Exercise details:
Match the word "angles". Return each line of the data below where it appears.

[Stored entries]
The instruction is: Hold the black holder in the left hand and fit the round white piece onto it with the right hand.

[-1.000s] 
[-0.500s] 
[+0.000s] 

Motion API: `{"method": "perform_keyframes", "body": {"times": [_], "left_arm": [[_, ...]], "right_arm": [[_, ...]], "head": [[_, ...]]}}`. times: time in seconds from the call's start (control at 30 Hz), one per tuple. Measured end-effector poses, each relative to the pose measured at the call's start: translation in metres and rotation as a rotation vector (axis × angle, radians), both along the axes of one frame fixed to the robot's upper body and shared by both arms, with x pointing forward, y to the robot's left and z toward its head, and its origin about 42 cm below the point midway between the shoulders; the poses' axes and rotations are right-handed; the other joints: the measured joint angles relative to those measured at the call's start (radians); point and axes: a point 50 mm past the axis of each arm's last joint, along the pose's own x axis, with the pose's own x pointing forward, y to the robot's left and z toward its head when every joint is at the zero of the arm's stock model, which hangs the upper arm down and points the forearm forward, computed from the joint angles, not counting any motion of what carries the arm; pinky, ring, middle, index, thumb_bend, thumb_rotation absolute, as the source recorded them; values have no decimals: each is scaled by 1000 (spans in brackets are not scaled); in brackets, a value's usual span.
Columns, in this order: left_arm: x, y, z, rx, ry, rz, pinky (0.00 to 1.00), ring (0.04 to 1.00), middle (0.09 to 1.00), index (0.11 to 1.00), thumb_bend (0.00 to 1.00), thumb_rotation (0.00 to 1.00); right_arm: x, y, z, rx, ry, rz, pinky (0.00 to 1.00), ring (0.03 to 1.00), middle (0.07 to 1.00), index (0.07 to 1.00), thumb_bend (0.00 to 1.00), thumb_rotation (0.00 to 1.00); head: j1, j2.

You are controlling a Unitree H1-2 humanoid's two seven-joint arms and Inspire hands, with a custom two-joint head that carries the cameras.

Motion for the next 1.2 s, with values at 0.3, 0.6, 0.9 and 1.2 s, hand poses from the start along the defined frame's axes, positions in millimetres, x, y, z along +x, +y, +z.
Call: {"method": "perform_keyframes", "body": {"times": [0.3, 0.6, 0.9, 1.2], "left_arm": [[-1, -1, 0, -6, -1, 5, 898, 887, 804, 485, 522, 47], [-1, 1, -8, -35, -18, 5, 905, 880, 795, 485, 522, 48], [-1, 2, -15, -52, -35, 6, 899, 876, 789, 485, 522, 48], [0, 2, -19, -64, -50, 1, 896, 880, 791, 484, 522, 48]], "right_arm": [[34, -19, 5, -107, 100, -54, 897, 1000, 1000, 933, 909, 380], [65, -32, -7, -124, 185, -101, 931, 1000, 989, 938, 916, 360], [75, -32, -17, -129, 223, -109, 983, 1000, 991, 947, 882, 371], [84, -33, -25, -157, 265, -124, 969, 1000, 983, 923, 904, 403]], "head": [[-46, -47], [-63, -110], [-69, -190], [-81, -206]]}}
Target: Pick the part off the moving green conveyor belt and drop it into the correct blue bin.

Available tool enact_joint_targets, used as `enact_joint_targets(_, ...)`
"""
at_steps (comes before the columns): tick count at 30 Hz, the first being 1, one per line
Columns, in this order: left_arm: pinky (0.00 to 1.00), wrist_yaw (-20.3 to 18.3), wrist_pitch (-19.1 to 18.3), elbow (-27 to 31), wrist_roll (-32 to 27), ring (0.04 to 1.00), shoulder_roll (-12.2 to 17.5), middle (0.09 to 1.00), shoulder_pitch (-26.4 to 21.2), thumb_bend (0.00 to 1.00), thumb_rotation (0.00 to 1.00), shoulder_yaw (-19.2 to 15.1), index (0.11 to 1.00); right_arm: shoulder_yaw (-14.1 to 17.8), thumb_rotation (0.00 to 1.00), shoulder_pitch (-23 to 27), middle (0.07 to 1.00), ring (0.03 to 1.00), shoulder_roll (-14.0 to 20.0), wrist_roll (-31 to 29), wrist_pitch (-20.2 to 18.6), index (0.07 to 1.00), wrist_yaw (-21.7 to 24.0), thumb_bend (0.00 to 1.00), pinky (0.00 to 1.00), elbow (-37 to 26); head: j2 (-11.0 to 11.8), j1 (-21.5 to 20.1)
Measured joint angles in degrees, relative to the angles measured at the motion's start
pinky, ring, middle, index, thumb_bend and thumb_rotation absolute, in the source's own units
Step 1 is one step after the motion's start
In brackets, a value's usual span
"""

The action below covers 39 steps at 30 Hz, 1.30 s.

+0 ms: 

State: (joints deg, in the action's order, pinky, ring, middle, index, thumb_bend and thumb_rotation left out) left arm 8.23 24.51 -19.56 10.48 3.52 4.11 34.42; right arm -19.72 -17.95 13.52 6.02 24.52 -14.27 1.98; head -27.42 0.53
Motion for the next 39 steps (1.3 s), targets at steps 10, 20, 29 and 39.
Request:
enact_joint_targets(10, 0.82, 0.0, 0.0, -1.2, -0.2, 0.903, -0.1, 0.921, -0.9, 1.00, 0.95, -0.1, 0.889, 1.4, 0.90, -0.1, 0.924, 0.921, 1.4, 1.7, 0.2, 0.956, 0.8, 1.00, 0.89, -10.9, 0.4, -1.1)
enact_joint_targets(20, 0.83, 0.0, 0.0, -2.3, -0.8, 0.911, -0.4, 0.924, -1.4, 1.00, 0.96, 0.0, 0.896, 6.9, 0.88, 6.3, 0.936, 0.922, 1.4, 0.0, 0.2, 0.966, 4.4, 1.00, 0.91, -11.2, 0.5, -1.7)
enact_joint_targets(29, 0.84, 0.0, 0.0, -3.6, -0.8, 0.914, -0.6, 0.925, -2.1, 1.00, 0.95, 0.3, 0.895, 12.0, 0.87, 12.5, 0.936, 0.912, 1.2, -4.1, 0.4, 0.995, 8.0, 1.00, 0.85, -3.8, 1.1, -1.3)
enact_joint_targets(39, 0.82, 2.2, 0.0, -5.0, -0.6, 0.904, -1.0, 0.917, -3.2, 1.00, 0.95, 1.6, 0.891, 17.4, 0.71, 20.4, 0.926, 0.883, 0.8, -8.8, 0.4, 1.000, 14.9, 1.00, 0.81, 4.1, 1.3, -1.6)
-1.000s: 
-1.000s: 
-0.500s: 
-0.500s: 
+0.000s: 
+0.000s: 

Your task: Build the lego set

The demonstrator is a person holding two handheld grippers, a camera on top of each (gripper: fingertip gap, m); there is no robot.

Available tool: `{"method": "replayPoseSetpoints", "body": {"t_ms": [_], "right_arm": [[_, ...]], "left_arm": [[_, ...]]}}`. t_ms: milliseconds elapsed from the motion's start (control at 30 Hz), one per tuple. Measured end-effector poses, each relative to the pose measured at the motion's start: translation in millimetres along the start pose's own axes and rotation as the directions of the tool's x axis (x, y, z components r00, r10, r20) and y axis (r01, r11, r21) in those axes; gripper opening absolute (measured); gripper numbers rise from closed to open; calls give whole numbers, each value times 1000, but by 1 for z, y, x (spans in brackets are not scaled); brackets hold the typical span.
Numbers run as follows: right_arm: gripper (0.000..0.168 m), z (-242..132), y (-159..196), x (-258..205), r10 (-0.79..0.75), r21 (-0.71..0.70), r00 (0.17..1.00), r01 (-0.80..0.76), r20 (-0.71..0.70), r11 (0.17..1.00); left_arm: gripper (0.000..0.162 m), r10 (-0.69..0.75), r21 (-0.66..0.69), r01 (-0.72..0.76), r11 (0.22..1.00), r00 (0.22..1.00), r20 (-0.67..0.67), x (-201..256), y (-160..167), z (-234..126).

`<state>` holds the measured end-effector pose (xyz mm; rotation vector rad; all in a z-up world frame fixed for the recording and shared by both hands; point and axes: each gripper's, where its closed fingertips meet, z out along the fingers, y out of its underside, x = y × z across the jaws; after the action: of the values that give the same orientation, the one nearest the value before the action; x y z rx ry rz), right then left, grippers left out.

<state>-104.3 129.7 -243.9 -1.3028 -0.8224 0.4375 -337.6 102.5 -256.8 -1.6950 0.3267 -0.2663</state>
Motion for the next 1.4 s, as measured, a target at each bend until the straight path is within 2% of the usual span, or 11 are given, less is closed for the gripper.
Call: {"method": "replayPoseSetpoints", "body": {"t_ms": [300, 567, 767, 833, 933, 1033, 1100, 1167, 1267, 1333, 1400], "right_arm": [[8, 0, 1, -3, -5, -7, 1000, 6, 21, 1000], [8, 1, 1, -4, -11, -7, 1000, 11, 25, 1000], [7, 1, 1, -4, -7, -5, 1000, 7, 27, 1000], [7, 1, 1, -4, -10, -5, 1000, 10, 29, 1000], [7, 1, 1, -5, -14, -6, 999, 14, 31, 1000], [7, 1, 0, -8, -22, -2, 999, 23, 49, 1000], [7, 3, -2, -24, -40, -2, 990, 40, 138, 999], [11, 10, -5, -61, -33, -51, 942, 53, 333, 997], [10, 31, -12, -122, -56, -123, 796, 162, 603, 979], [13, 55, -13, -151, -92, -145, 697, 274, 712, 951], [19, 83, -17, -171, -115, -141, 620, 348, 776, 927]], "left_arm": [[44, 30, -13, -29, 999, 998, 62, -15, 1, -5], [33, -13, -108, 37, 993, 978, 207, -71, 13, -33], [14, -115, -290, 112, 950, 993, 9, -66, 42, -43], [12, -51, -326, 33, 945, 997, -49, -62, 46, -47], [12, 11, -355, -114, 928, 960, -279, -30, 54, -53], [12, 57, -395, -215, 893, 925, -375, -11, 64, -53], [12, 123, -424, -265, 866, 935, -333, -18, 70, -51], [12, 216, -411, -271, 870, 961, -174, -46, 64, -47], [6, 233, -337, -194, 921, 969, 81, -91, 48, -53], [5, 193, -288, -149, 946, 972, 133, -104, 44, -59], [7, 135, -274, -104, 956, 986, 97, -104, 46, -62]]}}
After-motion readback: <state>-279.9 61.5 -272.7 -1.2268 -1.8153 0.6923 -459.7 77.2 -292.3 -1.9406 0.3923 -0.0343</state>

Exercise response:
Motion API: `{"method": "perform_keyframes", "body": {"times": [_], "left_arm": [[_, ...]], "right_arm": [[_, ...]], "head": [[_, ...]]}}`. times: time in seconds from the call's start (control at 30 Hz), one per tuple. Measured end-effector poses, each relative to the pose measured at the call's start: translation in metres and rotation as a rotation vector (axis × angle, radians), both along the axes of one frame fixed to the robot's upper body and shared by both arms, with x pointing forward, y to the robot's left and z toward its head, and its origin about 42 cm below the point midway between the shoulders; the poses' axes and rotations are right-handed; the other joints: the measured joint angles relative to those measured at the call's start (radians); point and axes: a point 50 mm past the axis of each arm's last joint, along the pose's own x axis, with the pose's own x pointing forward, y to the robot's left and z toward its head when every joint is at the zero of the arm's stock model, which hangs the upper arm down and points the forearm forward, computed from the joint angles, not counting any motion of what carries the arm; pinky, ring, middle, index, thumb_bend, thumb_rotation absolute, as the source recorded them; values have no decimals: each is scaled by 1000 (spans in brackets are not scaled); in brackets, a value's usual span.
Measured joint angles in degrees, relative to the angles measured at the motion's start

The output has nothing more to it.